Karena Hina sudah pernah berakting, Shin membiarkannya mencoba. Jika Hina benar-benar tidak mampu mengatasinya, Shin akan turun tangan.
Marinir NEO lainnya juga dihentikan oleh Marinir.
Zephyr menatap jeruji besi di depannya, melirik Hina, lalu tanpa basa-basi meninju jeruji itu hingga terbuka.
"Lihat? Kamu tidak bisa mengatasinya."
Shin berkata sambil mengangkat bahu.
"Aku sudah mendapatkannya."
Tepat saat itu, Olvia kembali, bergerak dengan kecepatan luar biasa, seperti yang diharapkan dari pengguna Buah Rumble-Rumble, yang kecepatannya tidak jauh berbeda dengan Buah Glint-Glint.
Tatapan Shin tertuju pada wadah di tangan Olvia—
—Di dalamnya terdapat batu-batu yang tampak aneh. Batu-batu itu harus disimpan dalam wadah, jika tidak, mereka akan meledak. Meskipun batu-batu itu tidak besar, daya ledak Batu Dyna dapat menghancurkan sebuah pulau.
Jadi, bukan suatu exaggeration untuk mengatakan bahwa Batu Dyna sebanding dengan Senjata Kuno. Kekuatannya tidak kurang dari cangkang Pluton, bahkan mungkin lebih besar.
Namun hal ini memang berbahaya, dan jumlahnya sangat sedikit.
"Serahkan Batu Dyna itu." Zephyr bergegas mendekat, setelah jelas melihat batu-batu itu di tangan Olvia.
"Kurasa tidak," kata Shin dengan tenang, lalu melemparkan Zephyr dengan Shinra Tensei.
Kizaru mengamati dari kejauhan, mengerutkan kening sambil memegang Den Den Mushi, dan melapor kepada Akainu. Dengan kepribadiannya, Kizaru bukanlah tipe orang yang mau memikul semua tanggung jawab. Sekarang setelah Shin yang tak terkalahkan muncul, dia segera memberi tahu Akainu.

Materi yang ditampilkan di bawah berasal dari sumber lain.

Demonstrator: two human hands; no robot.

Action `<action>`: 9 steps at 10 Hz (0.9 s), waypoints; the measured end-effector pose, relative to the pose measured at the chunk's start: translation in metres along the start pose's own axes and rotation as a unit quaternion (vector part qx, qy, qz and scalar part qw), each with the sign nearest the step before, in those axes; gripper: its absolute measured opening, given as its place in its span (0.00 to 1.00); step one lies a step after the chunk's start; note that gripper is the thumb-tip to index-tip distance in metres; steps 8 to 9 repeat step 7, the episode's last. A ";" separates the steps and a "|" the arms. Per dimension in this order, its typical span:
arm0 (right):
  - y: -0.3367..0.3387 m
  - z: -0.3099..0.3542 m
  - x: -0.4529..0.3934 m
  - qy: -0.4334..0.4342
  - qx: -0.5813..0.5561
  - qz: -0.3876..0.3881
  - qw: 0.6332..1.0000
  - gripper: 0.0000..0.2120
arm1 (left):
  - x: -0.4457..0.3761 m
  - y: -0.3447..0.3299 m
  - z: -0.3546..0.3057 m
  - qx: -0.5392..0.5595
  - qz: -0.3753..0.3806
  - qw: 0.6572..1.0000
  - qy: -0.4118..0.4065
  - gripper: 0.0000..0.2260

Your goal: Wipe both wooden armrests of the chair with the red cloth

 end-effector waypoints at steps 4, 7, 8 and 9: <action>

Sekalipun misi itu akhirnya gagal, dia tidak bisa disalahkan.
Pikiran Kizaru selalu penuh perhitungan. Ia terutama tidak ingin melawan Shin. Itu adalah cara Kizaru untuk bersikap cerdas. Jika kau tahu kau tidak bisa menang, dan kau tetap maju, kau adalah orang bodoh. Kizaru tidak ingin menjadi orang bodoh itu.

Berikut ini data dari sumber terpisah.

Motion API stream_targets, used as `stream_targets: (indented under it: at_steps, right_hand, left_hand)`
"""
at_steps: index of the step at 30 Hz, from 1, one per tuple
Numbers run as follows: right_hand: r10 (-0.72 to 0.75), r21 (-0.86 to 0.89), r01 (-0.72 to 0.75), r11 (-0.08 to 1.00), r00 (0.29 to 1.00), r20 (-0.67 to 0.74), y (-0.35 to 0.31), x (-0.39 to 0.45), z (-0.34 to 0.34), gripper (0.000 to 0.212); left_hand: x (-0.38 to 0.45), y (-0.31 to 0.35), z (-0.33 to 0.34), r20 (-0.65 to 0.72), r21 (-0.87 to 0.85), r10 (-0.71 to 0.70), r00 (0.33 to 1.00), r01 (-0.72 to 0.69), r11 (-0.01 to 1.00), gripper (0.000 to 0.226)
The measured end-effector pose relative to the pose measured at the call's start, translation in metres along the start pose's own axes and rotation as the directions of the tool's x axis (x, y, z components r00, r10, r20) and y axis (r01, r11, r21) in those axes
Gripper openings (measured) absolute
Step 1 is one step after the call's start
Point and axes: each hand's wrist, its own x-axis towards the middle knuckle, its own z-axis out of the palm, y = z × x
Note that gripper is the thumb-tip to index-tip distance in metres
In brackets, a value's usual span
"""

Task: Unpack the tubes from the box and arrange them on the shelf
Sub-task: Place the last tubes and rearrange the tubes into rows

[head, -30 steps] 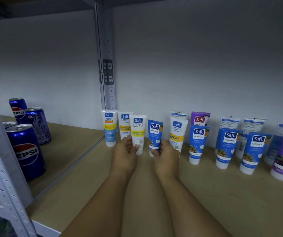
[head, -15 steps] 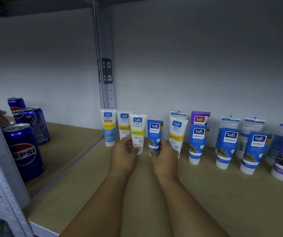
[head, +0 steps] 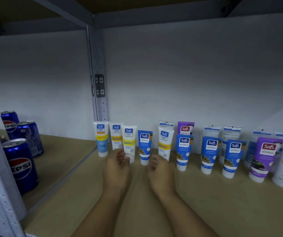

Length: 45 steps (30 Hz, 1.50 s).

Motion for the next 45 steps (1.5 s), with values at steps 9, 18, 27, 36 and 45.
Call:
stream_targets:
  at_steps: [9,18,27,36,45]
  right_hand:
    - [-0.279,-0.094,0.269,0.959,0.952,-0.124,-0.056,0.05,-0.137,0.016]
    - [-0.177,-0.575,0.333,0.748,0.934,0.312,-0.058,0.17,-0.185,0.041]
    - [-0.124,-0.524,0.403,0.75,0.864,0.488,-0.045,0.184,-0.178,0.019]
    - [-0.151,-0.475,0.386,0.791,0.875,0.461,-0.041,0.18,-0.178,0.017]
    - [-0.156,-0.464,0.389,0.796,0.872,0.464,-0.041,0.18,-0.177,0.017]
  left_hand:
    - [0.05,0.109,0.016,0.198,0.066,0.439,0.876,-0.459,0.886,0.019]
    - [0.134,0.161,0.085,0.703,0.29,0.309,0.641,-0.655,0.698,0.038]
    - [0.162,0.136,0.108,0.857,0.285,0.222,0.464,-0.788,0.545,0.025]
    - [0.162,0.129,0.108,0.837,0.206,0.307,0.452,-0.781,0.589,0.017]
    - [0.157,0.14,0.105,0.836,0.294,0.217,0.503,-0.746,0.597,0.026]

Di sisi lain, Akainu juga merasa pusing. Dia tidak menyangka masalah ini akan melibatkan Shin Uzumaki.
"CARI CARA UNTUK MENDAPATKAN KEMBALI BATU DYNA," perintah Akainu kepada Kizaru, ingin agar dia merebut batu-batu itu dari Shin.

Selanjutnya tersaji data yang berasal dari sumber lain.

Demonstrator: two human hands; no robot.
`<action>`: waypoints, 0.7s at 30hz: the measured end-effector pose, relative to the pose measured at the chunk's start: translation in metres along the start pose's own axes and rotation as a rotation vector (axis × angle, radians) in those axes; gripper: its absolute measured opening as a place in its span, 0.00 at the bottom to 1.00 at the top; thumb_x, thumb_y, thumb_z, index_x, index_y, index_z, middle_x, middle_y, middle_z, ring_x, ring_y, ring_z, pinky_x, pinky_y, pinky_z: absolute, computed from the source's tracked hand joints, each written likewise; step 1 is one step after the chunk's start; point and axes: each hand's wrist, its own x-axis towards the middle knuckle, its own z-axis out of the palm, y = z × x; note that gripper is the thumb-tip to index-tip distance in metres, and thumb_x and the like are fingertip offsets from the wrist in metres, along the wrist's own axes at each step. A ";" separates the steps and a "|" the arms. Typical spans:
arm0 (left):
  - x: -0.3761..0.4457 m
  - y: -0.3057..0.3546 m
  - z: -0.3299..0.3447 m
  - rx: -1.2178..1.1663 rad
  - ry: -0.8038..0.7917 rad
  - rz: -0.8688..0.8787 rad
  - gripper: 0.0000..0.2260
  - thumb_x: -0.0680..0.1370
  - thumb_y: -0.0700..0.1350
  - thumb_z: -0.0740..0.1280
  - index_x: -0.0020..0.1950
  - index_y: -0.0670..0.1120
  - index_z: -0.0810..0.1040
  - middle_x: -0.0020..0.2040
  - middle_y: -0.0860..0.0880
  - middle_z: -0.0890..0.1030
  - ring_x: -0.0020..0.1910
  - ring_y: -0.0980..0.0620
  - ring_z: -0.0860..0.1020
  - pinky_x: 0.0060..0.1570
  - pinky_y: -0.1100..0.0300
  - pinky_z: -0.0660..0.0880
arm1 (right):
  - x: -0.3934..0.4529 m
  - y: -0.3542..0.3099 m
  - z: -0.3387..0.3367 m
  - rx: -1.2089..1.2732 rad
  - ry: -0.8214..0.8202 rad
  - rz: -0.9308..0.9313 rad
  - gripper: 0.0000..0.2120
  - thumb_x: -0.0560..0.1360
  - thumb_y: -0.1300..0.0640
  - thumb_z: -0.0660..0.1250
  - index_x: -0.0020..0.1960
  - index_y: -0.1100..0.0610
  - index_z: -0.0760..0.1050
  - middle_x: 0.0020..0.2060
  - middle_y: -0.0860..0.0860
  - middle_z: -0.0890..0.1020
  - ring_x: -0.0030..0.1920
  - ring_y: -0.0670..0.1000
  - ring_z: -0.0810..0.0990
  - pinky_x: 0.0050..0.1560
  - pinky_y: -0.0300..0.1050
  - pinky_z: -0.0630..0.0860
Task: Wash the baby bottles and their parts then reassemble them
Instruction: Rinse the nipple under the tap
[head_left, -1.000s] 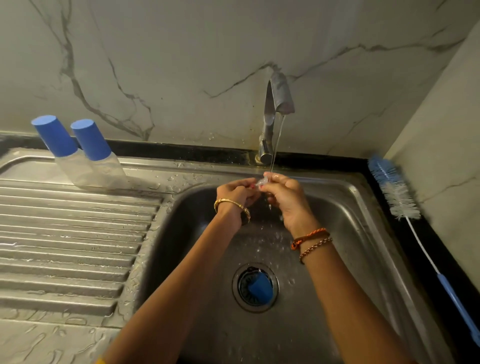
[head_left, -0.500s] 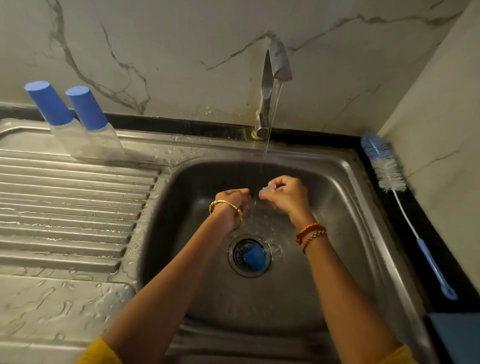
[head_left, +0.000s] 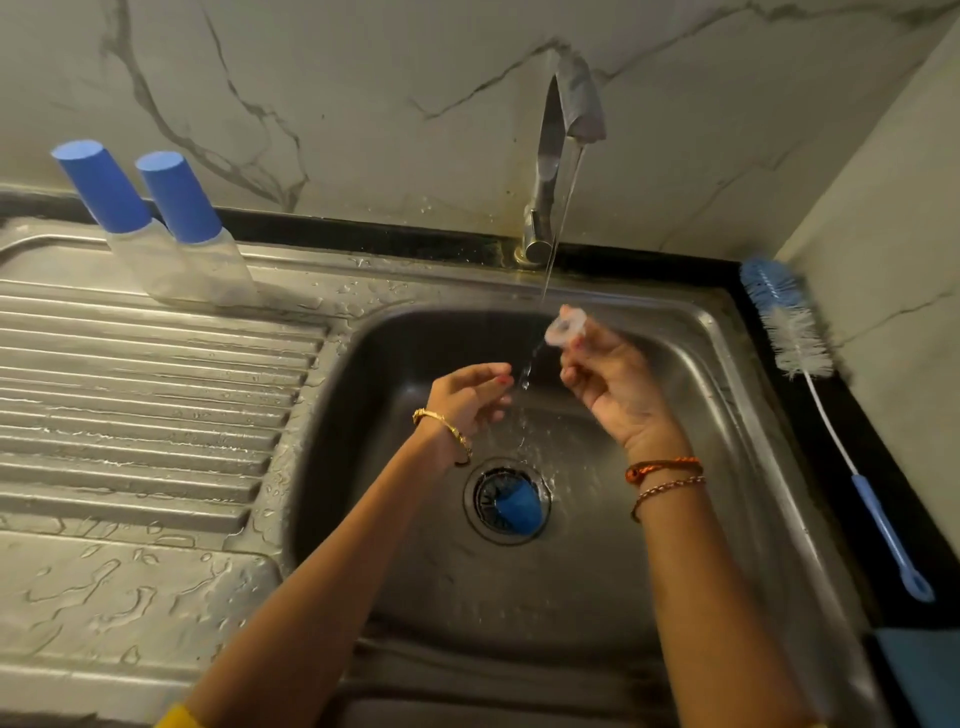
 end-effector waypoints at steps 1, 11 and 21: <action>0.002 -0.007 -0.003 0.011 0.018 -0.046 0.07 0.75 0.34 0.65 0.43 0.45 0.78 0.38 0.49 0.78 0.32 0.57 0.76 0.32 0.66 0.73 | 0.001 0.016 -0.001 -0.261 0.046 0.038 0.10 0.72 0.68 0.66 0.45 0.55 0.78 0.34 0.47 0.83 0.33 0.43 0.78 0.32 0.35 0.74; 0.009 -0.053 -0.017 0.276 0.167 -0.191 0.08 0.76 0.34 0.65 0.40 0.46 0.76 0.37 0.49 0.75 0.32 0.55 0.72 0.35 0.64 0.72 | -0.003 0.041 0.002 -0.519 0.011 -0.015 0.14 0.66 0.62 0.75 0.52 0.58 0.80 0.41 0.48 0.81 0.40 0.43 0.79 0.33 0.28 0.74; 0.014 -0.062 -0.025 0.355 0.172 -0.188 0.07 0.77 0.37 0.65 0.40 0.47 0.75 0.38 0.50 0.76 0.33 0.56 0.73 0.34 0.65 0.72 | -0.010 0.061 0.002 -0.982 0.359 -0.333 0.10 0.68 0.53 0.73 0.46 0.57 0.82 0.37 0.51 0.81 0.38 0.49 0.78 0.36 0.42 0.74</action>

Lagipula, benda-benda ini terlalu berbahaya. Bagaimana jika Shin Uzumaki menggunakannya untuk meledakkan sebuah pulau penting?
"Aku akan berusaha sebaik mungkin," kata Kizaru. Mendengar Akainu menyuruhnya mencari cara untuk merebut mereka kembali, dia langsung memutar matanya. Apakah Akainu mencoba membunuhnya? Bagaimana mungkin dia bisa merebut apa pun dari Shin?
Jadi pada akhirnya, kata-kata Kizaru sangat asal-asalan. 'Aku akan mengatakan aku akan melakukan yang terbaik. Selama aku berusaha, dia tidak bisa menghukumku karena gagal. Lagipula lawannya adalah Shin Uzumaki. Kegagalan memang sudah bisa diduga.'
Dengan pemikiran-pemikiran tersebut, Kizaru tidak lagi tegang. Dia rileks dan bersiap untuk menonton acara tersebut.